== Exercise ==
Output the complete listing exactly, please, and keep the pictures out of it.

== Supplied data ==
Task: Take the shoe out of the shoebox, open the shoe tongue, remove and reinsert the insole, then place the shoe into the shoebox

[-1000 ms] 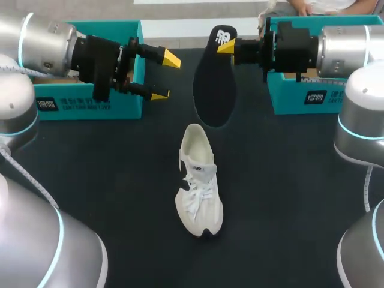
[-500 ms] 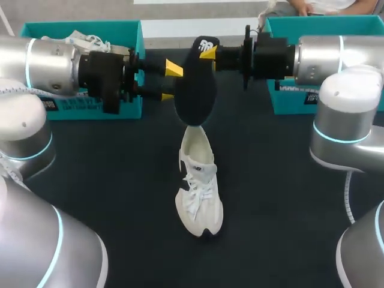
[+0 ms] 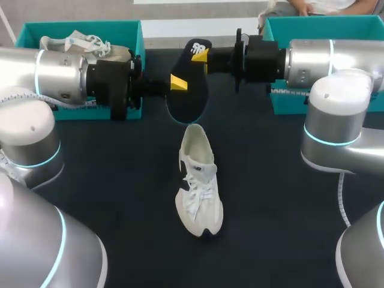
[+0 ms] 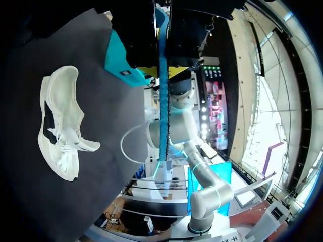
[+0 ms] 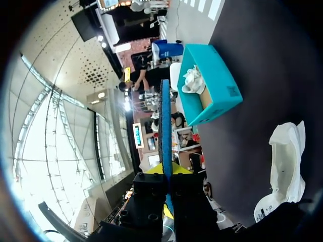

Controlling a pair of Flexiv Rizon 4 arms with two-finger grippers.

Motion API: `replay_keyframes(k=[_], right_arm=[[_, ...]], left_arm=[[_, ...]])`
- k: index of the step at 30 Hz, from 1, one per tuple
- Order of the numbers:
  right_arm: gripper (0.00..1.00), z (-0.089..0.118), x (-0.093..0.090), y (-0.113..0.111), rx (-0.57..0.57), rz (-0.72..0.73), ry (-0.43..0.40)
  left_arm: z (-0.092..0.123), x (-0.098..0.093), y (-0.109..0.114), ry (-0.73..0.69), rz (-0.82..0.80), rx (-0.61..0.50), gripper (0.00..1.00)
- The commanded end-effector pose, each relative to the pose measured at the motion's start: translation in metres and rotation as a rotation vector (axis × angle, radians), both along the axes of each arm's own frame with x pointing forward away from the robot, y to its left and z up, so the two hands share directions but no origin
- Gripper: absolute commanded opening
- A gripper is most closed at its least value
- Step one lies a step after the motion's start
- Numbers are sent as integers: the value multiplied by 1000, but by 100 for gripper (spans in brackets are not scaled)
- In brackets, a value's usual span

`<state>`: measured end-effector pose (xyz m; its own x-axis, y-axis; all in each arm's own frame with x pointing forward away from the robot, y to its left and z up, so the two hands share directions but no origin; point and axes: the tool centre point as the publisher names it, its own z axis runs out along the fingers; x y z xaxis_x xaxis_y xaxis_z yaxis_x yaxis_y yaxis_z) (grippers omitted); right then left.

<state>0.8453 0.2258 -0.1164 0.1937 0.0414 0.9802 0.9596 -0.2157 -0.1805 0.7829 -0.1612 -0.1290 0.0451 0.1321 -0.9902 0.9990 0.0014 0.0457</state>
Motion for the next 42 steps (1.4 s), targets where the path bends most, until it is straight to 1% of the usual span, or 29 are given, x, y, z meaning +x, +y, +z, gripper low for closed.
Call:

== Problem solution ==
Task: Take the shoe out of the shoebox, open the shoe tongue, remove and reinsert the insole, then place the shoe into the shoebox

[-1000 ms] 
[-500 ms] 
[+0 ms] 
[+0 ms] 
[+0 ms] 

Controlling a pair of Flexiv Rizon 4 arms with two-finger grippers.

Motion API: `replay_keyframes(k=[_], right_arm=[[_, ...]], left_arm=[[_, ...]])`
- k: index of the step at 30 Hz, from 1, one per tuple
- Order of the numbers:
  right_arm: gripper (0.00..1.00), z (-0.089..0.118), x (-0.093..0.090), y (-0.113..0.111), rx (-0.57..0.57), rz (-0.72..0.73), ry (-0.43..0.40)
  left_arm: z (-0.092..0.123), x (-0.098..0.093), y (-0.109..0.114), ry (-0.73..0.69), rz (-0.82..0.80), rx (-0.61..0.50), gripper (0.00..1.00)
- The commanded end-effector pose, each relative to the pose measured at the motion's start: translation in metres and rotation as a rotation vector (axis × angle, radians), both along the axes of each arm's own frame with x pointing forward away from the robot, y to its left and z up, so the two hands share directions but no origin
- Gripper: absolute commanded opening
- A gripper is most closed at its least value
- Step one lies a step after the motion's start
- Numbers are sent as integers: the value multiplied by 1000, but by 100 for gripper (spans in brackets are not scaled)
- In brackets, a value's usual span

`<state>`: measured end-effector pose (xyz m; its own x-axis, y-axis; all in each arm's own frame with x pointing forward away from the robot, y to its left and z up, so the two hands share directions but no origin; point and axes: the tool centre point as the publisher names it, its own z axis runs out along the fingers; x y z xaxis_x xaxis_y xaxis_z yaxis_x yaxis_y yaxis_z) (grippers omitted); right then left.

<state>0.8453 0.2258 -0.1164 0.1937 0.0414 0.9802 0.9596 -0.2157 -0.1805 0.7829 -0.1612 -0.1290 0.0451 0.1321 -0.9902 0.9990 0.0014 0.0457</state>
Motion for the next 42 steps (1.4 s), targets where the path bends most, until it is straight to 1% of the usual span, or 29 are given, x, y, z meaning +x, +y, +z, gripper low for closed.
Call:

This finishes the output for the exercise.